Here is some valuable spiritual insight loved one. I express emotion to reveal My heart [inner thoughts]. My heart was grieved, filled with pain. My “emotion” is to show the depth of My love for My children. For instance, the flood was Plan A child, not an afterthought. I desired that you would recognize the lengths you would go to in order to deny My Fatherhood, My right to discipline My sons and daughters (Proverbs 3:11-12). The fall; the flood; the covenants; the birth; the death; the resurrection; salvation; the perfected temple, and dominion—all Plan A. There were no changes in design along the way. Everything was decided before day one of My creation (John 17:24; Ephesians 1:4; 1 Peter 1:20).
Like Adam, I gave you all the option to obey. “If you love Me, keep My commandments.” (John 14:15) You know you didn’t. And to whom did He swear that they would not enter His rest, but to those who did not obey? (Hebrews 3:18) You have second thoughts and you give yourself options! You cannot enter My rest in rebellion and that is “My grieving heart filled with pain.”

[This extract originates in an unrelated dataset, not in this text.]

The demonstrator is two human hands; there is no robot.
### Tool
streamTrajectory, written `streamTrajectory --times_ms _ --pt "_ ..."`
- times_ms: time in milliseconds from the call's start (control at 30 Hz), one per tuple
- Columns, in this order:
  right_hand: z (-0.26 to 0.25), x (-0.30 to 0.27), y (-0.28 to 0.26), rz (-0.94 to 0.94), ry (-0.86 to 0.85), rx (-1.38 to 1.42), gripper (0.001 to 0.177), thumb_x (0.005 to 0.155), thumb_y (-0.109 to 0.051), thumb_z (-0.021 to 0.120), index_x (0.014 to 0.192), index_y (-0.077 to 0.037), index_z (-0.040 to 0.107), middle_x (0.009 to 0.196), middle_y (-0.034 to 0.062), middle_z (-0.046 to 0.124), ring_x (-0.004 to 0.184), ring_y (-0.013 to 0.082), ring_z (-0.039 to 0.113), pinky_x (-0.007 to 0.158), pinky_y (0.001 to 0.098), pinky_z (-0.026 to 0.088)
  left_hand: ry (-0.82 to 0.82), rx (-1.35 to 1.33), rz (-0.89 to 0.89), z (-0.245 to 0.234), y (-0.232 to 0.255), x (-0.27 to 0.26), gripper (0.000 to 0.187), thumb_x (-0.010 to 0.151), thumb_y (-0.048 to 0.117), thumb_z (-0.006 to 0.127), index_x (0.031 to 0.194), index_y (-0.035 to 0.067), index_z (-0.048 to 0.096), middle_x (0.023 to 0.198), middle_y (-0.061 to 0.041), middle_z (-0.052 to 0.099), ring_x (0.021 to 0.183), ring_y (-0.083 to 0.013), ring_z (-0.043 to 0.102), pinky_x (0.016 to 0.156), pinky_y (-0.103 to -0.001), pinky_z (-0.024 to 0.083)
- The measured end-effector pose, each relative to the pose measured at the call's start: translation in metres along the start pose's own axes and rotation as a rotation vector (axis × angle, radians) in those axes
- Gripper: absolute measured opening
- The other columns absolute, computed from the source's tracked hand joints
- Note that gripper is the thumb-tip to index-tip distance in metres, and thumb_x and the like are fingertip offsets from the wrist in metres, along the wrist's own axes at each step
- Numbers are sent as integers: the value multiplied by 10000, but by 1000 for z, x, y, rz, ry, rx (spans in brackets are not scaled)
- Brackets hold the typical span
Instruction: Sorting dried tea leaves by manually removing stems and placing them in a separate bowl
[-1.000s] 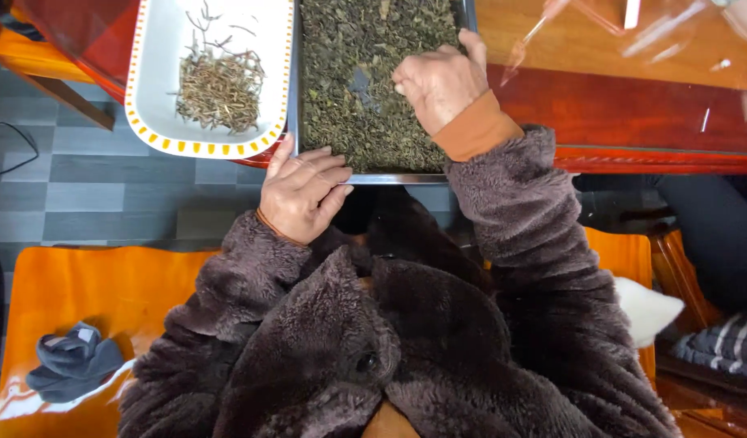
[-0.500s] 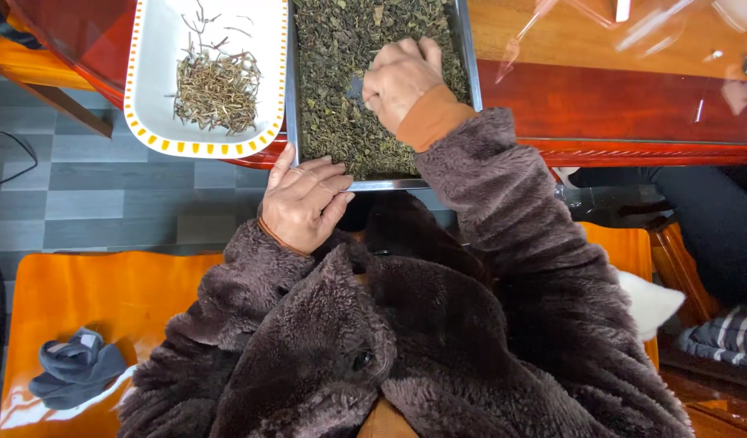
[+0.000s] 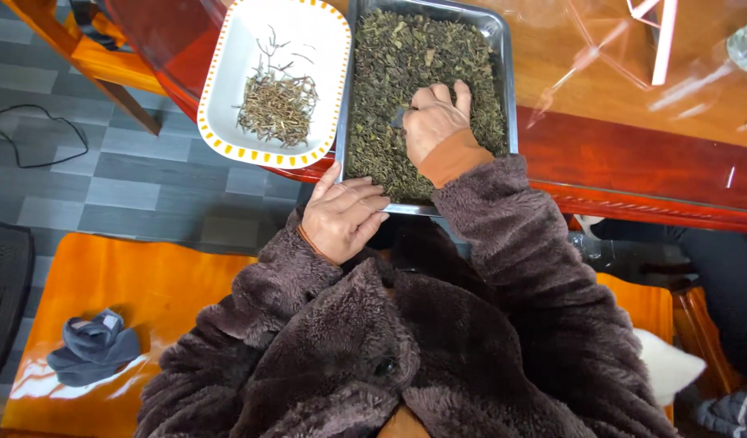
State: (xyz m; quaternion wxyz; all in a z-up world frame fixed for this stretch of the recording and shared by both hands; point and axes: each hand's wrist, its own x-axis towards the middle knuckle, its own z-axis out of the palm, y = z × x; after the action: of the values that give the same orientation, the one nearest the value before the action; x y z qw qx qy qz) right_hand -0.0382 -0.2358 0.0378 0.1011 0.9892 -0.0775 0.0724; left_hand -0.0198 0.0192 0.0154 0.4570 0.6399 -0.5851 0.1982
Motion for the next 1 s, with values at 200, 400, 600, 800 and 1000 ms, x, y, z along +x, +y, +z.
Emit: streamTrajectory --times_ms 200,400,600,800,1000 --pt "-14 4 -11 -17 -157 -74 225 763 -61 647 938 -120 775 1114 77 621 1307 352 436 1209 666 104 2 3 -6 2 -1 -2 156 1009 214 711 1113 118 777 1153 -58 761 1117 -280 722 1212 -524 294" --pt "-10 2 -11 18 -153 -27 216 967 -123 552 1020 1 721 1095 161 655 1316 328 462 1201 637 53 115 -11 -48 12 -2 -5 144 961 285 748 1061 187 786 1110 -18 774 1120 -202 721 1227 -459 298" --pt "2 -8 7 18 23 56 125 860 -159 698 897 -42 676 1003 112 611 1184 308 499 1156 608 178 84 0 -28 6 0 -1 150 973 278 734 1067 171 783 1120 -37 775 1125 -227 722 1239 -486 280" --pt "-22 -31 41 -198 381 542 68 827 -129 712 854 -176 672 870 38 629 909 318 633 860 457 488 68 30 -29 5 1 1 140 969 285 739 1061 192 788 1119 -6 778 1109 -201 727 1231 -466 306" --pt "-33 -47 29 -176 335 642 20 909 -120 622 919 -137 629 820 37 634 858 337 651 927 512 487 74 36 -17 5 1 1 146 964 292 750 1062 191 790 1107 -25 780 1104 -212 727 1229 -454 293"
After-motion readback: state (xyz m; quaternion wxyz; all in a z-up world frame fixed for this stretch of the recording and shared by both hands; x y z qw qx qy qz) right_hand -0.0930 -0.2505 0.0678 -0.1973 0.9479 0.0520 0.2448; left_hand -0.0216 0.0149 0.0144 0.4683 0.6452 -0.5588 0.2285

However, do you actually think I have to reconsider My own thoughts? Wouldn’t this lead to the inevitable conclusion that I Am flawed, and could potentially blow it? My plans are eternally perfect the first time! They are perfect from the moment I think them! Yes child, you have always been Plan A, whether you liked it or not. And it is My immense love for you that will not allow Me to leave you the way you are. No longer will you struggle with options. The mental gymnastics it takes to ponder My “perfect will” as opposed to My “permissible will,” as if I have two heads, will cease! I Am One, and everything comes under My One perfect will!

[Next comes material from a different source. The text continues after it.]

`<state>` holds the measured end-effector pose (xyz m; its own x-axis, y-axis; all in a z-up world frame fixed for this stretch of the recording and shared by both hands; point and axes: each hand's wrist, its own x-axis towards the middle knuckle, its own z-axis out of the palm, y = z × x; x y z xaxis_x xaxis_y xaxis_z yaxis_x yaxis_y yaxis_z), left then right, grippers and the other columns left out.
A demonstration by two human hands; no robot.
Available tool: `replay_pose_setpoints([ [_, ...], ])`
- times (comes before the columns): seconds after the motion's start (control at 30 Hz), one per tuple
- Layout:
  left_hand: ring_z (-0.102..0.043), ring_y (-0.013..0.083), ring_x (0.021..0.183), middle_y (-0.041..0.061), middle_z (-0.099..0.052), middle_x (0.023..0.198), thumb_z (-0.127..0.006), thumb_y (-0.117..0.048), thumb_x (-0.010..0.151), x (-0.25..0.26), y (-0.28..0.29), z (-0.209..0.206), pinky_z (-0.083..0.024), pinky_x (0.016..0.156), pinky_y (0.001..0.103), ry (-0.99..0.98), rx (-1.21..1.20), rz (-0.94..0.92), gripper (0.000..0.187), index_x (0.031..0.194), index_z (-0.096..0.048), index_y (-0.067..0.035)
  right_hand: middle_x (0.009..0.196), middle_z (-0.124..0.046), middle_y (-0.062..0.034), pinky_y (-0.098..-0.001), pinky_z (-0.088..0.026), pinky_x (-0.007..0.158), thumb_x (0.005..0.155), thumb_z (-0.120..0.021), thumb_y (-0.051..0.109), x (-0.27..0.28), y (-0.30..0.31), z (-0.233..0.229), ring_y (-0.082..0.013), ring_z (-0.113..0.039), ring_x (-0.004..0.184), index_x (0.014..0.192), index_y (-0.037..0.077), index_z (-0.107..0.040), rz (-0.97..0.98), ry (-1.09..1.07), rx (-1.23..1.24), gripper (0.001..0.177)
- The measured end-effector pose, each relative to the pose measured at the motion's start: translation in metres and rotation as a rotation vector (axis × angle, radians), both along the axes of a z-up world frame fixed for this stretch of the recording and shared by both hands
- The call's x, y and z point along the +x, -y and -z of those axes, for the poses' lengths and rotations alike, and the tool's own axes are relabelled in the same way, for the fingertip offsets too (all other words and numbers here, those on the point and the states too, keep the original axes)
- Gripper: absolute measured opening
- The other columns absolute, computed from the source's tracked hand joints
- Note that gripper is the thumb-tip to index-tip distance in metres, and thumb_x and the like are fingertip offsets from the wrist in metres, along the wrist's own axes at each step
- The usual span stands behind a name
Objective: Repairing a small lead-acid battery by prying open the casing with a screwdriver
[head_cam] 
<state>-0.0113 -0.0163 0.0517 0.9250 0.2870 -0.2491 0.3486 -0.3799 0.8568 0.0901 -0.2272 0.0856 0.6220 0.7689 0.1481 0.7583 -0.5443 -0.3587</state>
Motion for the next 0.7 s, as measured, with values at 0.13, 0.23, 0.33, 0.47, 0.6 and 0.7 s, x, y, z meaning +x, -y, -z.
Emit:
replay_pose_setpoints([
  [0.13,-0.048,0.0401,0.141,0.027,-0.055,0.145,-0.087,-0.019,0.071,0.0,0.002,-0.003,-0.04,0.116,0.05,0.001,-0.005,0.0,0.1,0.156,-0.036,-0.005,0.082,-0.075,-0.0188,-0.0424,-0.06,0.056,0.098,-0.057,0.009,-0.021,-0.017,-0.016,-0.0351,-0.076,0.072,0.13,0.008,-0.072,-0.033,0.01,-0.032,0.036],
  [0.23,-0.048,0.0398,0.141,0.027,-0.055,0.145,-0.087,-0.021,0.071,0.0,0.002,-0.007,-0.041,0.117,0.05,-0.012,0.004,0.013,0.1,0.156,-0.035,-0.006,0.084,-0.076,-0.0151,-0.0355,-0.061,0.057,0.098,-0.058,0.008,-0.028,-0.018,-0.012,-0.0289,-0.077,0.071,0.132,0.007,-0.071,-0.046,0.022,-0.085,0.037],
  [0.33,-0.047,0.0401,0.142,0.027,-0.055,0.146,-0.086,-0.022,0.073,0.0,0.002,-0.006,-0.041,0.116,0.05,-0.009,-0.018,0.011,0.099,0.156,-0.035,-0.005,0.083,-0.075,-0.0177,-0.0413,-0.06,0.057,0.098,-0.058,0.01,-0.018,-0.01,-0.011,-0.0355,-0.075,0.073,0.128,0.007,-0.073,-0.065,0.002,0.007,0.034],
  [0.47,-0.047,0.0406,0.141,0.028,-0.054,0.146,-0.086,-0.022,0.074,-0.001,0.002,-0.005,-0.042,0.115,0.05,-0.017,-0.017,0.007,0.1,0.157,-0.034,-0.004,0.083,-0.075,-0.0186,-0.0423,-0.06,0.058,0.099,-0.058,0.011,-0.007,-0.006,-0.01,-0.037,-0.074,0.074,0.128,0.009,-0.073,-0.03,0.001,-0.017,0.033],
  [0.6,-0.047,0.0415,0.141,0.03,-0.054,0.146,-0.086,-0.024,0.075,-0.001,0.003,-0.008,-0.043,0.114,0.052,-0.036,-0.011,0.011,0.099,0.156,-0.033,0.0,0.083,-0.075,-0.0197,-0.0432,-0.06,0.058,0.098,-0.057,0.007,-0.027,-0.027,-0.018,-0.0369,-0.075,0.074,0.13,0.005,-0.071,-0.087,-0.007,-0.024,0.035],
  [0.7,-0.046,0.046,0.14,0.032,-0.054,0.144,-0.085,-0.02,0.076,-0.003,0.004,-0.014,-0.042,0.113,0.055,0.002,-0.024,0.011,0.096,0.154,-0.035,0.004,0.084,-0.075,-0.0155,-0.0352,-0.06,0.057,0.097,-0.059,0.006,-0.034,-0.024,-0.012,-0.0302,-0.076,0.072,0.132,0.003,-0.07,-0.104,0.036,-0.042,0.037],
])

Shaul said, “I am a bondservant of Yahshua the Messiah, called to be an apostle, separated to the good news of the Mighty One.” (Romans 1:1) A bondservant is a voluntary slave who was given the option to leave slavery, allowing for the ability to make personal choices (which always lead to a fall), but instead volunteers to stay in bondage to his master knowing that true freedom is found in recognizing that there is no better option than to serve his benevolent master. This is your only choice loved one. Can’t you see it?